Keeping the streets and sidewalks clear of snow is one of the city's top priorities, but in the rush to lay down salt on North Wacker Drive during Sunday's storm, ABC 7 reporter Michelle Gallardo caught a city crew doing something no person who parks downtown wants to see: a worker shoveling salt from a moving vehicle over the tops of parked cars. The result? A lot of that salt ended up on people's vehicles rather than the sidewalk.
"I really hope that's not how they do it. Maybe they were just trying to get it done quickly, but that should not be the normal way to shovel snow on the sidewalk. i don't shovel it that way," driver Charlet Dupar said.
The Chicago Department of Transportation is responsible for clearing North Wacker Drive, the city's bridges and bike lanes.

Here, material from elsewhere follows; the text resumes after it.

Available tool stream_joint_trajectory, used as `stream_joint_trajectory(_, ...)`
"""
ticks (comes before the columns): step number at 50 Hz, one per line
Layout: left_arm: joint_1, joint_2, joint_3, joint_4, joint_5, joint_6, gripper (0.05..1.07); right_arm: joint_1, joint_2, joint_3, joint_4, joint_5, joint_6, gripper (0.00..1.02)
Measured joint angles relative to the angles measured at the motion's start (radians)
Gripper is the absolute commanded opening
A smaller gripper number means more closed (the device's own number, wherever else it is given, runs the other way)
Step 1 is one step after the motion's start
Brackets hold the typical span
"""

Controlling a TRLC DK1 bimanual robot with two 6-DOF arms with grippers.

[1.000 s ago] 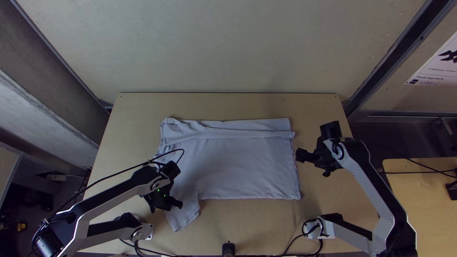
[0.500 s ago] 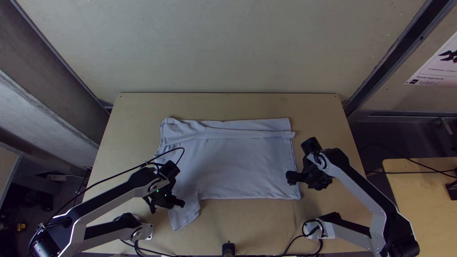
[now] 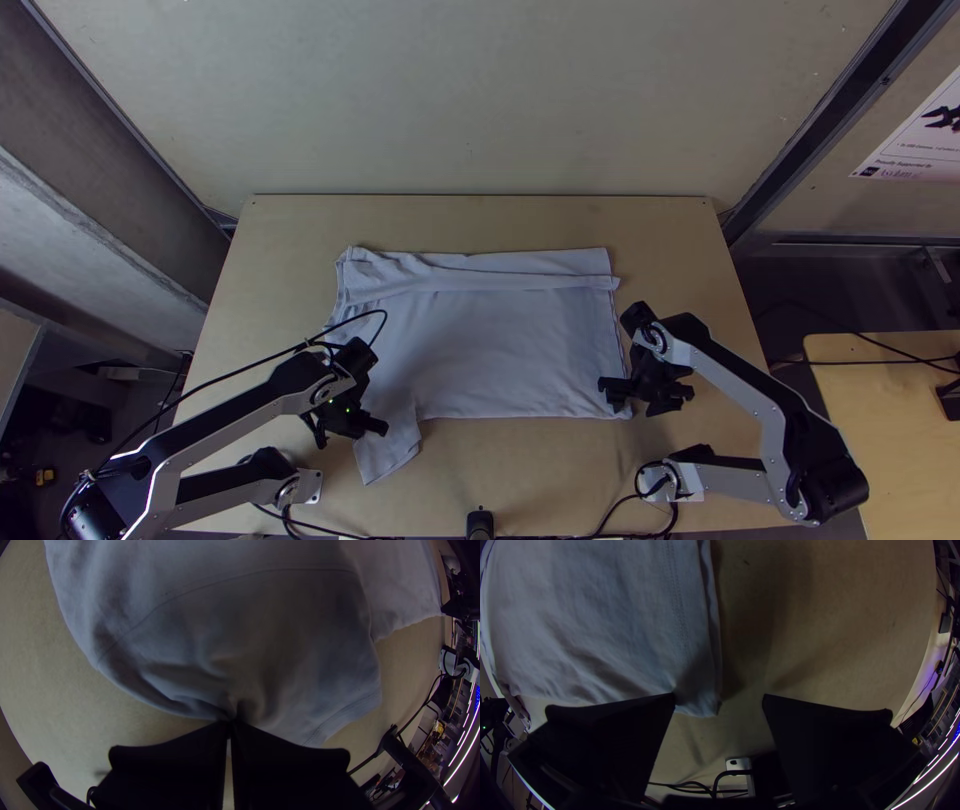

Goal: Fold the t-shirt

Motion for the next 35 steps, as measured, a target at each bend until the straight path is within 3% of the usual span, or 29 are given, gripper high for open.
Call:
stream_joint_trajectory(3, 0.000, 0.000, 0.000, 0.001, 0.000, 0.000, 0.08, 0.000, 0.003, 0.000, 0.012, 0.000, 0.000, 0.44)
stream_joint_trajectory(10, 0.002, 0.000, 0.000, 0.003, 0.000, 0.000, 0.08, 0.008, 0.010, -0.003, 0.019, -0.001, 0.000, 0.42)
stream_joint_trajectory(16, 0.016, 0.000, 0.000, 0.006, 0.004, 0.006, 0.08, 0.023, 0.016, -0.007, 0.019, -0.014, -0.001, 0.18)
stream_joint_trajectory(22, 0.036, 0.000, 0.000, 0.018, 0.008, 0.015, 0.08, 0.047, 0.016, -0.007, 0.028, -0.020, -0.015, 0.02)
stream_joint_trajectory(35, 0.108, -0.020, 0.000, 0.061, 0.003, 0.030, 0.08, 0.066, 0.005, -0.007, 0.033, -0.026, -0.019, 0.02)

When asked about the cell phone video, a CDOT spokesperson said: "This is not standard operating procedure. It was an isolated incident. The crew had to improvise because there was a breakdown in the equipment that is usually used to spread salt on Wacker drive's sidewalk. It has been discussed with the crew that this was not a good solution."
It's long been known that salt can be highly corrosive to the undercarriage of vehicles. It can also dull the paint - or even wear away at it - depending on the model.
"In the past, years ago, cars would rust very easily. Salt would have a lot to do with it, the coatings they have on the cars now, minimal, very minimal," said Marco Malone, Erie-LaSalle Body Shop.
An exception to that is if the car's paint has already been compromised by a scratch or chip. In that case, the salt will contribute to further corrosion. But again, CDOT insists this was an isolated incident that will not be repeated.